YOUR GOAL: In the entries that follow, find each line with the word "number" and copy it.

-------- SUPPLIED RECORDS --------

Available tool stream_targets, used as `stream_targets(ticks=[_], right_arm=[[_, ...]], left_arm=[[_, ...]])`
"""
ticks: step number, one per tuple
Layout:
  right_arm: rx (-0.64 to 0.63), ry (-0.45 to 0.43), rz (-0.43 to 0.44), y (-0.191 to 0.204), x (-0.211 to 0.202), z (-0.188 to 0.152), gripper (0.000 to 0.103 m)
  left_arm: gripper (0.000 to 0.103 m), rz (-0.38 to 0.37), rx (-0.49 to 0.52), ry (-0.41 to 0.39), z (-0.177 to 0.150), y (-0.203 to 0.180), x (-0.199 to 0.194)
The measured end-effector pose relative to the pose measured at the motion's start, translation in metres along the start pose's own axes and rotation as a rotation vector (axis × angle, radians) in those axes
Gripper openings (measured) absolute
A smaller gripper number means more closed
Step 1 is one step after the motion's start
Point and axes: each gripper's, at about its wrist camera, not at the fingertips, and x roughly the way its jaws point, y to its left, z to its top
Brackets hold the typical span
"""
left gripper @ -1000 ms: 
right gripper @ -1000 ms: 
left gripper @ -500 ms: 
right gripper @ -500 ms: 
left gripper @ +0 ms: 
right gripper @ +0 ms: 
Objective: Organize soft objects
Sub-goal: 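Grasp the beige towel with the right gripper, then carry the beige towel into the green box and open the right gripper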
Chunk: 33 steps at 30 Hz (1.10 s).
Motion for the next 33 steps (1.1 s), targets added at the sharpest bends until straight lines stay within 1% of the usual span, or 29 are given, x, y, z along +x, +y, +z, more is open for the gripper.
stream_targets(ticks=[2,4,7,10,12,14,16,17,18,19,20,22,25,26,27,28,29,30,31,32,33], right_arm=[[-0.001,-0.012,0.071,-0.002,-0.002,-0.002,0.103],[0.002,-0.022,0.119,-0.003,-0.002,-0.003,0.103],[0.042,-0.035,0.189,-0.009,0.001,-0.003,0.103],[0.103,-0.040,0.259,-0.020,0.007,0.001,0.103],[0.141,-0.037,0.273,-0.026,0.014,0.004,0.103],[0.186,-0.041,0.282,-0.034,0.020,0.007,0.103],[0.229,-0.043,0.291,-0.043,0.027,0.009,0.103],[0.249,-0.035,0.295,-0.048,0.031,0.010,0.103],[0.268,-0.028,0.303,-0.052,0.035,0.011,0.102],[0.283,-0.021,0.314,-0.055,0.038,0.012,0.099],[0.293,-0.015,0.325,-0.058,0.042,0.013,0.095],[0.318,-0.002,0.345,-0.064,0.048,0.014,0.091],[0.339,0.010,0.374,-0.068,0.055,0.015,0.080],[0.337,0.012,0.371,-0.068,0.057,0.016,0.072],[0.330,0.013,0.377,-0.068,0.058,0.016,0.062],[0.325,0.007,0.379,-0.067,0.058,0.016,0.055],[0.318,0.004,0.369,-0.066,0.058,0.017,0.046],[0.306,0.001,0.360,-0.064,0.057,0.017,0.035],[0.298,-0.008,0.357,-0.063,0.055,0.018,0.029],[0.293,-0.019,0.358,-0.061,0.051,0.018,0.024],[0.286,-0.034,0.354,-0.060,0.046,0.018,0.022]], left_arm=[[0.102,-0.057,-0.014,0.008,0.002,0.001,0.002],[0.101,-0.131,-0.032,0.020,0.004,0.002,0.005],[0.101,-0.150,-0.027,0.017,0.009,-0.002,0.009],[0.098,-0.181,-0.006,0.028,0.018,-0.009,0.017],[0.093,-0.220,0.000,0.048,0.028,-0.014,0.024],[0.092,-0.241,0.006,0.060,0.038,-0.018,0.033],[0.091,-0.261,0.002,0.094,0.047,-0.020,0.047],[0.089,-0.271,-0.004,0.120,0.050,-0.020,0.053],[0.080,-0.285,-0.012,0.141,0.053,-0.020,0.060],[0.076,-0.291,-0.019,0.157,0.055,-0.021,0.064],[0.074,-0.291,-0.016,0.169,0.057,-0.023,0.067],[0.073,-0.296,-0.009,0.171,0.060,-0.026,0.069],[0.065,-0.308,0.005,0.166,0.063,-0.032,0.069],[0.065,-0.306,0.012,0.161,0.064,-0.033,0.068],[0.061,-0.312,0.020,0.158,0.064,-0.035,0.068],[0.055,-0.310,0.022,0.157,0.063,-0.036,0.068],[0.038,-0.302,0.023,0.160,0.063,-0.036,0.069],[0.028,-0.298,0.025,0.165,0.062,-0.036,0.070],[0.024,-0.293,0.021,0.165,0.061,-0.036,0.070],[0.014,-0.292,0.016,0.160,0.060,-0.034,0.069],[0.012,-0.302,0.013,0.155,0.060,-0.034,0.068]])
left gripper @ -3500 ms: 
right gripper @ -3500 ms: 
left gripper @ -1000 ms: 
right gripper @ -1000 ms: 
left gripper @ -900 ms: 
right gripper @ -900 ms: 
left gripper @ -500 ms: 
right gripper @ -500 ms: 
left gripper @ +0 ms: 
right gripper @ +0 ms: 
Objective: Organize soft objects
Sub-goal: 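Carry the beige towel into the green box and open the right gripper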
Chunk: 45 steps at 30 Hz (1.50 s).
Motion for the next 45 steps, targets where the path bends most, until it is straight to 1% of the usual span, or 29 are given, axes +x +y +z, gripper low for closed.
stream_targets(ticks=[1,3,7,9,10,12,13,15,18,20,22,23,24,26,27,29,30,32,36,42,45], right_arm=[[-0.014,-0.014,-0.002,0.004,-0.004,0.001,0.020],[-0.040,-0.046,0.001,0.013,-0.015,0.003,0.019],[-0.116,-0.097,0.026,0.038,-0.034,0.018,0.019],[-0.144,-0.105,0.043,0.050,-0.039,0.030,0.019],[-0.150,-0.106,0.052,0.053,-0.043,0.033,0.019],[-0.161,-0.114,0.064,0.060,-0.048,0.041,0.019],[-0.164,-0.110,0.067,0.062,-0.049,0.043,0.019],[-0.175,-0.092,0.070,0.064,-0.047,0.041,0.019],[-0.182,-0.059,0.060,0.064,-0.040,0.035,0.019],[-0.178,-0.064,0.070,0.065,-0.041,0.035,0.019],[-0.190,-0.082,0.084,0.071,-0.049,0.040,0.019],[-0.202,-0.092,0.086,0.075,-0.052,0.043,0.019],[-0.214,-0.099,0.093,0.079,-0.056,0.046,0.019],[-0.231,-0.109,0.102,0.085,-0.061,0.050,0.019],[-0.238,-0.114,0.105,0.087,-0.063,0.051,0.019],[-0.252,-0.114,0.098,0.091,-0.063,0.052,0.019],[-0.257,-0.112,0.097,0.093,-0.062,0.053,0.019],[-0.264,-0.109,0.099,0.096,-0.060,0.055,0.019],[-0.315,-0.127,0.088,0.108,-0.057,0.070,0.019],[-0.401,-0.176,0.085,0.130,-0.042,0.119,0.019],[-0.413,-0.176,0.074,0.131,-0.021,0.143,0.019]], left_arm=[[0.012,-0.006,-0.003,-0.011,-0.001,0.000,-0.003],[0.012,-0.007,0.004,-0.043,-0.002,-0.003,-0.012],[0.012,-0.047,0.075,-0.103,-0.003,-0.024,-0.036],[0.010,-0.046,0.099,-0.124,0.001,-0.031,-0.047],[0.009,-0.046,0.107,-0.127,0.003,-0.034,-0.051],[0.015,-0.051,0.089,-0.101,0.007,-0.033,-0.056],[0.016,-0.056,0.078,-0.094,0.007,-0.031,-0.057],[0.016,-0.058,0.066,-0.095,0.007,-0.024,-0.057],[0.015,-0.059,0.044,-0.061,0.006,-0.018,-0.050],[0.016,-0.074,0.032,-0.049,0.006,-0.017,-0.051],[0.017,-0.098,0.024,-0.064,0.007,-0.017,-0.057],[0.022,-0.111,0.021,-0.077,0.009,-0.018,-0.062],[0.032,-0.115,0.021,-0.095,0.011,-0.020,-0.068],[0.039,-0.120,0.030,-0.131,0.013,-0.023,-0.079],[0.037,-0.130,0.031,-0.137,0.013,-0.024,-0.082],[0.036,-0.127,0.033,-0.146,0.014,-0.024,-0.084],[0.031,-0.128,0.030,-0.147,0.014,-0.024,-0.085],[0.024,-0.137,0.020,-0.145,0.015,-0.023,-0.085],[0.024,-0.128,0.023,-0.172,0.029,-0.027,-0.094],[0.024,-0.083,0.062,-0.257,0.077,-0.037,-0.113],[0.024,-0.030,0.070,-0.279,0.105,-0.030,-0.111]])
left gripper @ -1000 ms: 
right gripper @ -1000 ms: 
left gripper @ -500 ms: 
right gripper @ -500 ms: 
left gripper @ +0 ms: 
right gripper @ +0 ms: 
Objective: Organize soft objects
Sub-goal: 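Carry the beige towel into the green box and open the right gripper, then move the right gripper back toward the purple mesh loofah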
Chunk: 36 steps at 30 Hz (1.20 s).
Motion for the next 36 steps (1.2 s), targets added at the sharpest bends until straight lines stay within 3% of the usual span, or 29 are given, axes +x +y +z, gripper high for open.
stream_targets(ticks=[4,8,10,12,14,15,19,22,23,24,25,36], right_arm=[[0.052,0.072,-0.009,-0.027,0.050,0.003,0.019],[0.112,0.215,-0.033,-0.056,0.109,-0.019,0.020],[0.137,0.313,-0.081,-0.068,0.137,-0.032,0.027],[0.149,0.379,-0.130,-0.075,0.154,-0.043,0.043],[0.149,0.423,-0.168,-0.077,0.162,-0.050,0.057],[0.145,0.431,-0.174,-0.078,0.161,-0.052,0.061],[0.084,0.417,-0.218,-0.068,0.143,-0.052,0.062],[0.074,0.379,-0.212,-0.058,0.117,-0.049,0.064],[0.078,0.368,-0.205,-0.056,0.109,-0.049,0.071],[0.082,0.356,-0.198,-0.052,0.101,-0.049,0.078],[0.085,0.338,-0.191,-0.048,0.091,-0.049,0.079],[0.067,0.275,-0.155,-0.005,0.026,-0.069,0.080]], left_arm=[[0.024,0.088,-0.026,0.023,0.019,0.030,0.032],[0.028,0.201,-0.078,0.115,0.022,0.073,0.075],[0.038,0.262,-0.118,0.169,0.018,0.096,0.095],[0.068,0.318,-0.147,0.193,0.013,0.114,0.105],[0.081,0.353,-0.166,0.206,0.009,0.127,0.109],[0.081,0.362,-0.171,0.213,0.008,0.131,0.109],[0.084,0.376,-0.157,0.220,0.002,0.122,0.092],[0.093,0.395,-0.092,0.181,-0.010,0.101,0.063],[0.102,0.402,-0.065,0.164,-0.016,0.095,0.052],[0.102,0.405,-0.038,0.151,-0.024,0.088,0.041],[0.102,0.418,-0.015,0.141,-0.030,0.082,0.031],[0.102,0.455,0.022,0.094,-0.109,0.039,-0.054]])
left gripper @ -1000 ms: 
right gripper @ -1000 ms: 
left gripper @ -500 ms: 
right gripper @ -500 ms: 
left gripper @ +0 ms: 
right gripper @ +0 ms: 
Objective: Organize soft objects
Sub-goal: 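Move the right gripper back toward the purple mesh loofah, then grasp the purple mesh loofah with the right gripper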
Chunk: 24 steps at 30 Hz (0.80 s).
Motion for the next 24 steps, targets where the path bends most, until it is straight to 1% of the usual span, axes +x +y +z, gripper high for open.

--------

ANSWER FOR THIS EXERCISE:
ticks: step number, one per tuple
A smaller gripper number means more closed

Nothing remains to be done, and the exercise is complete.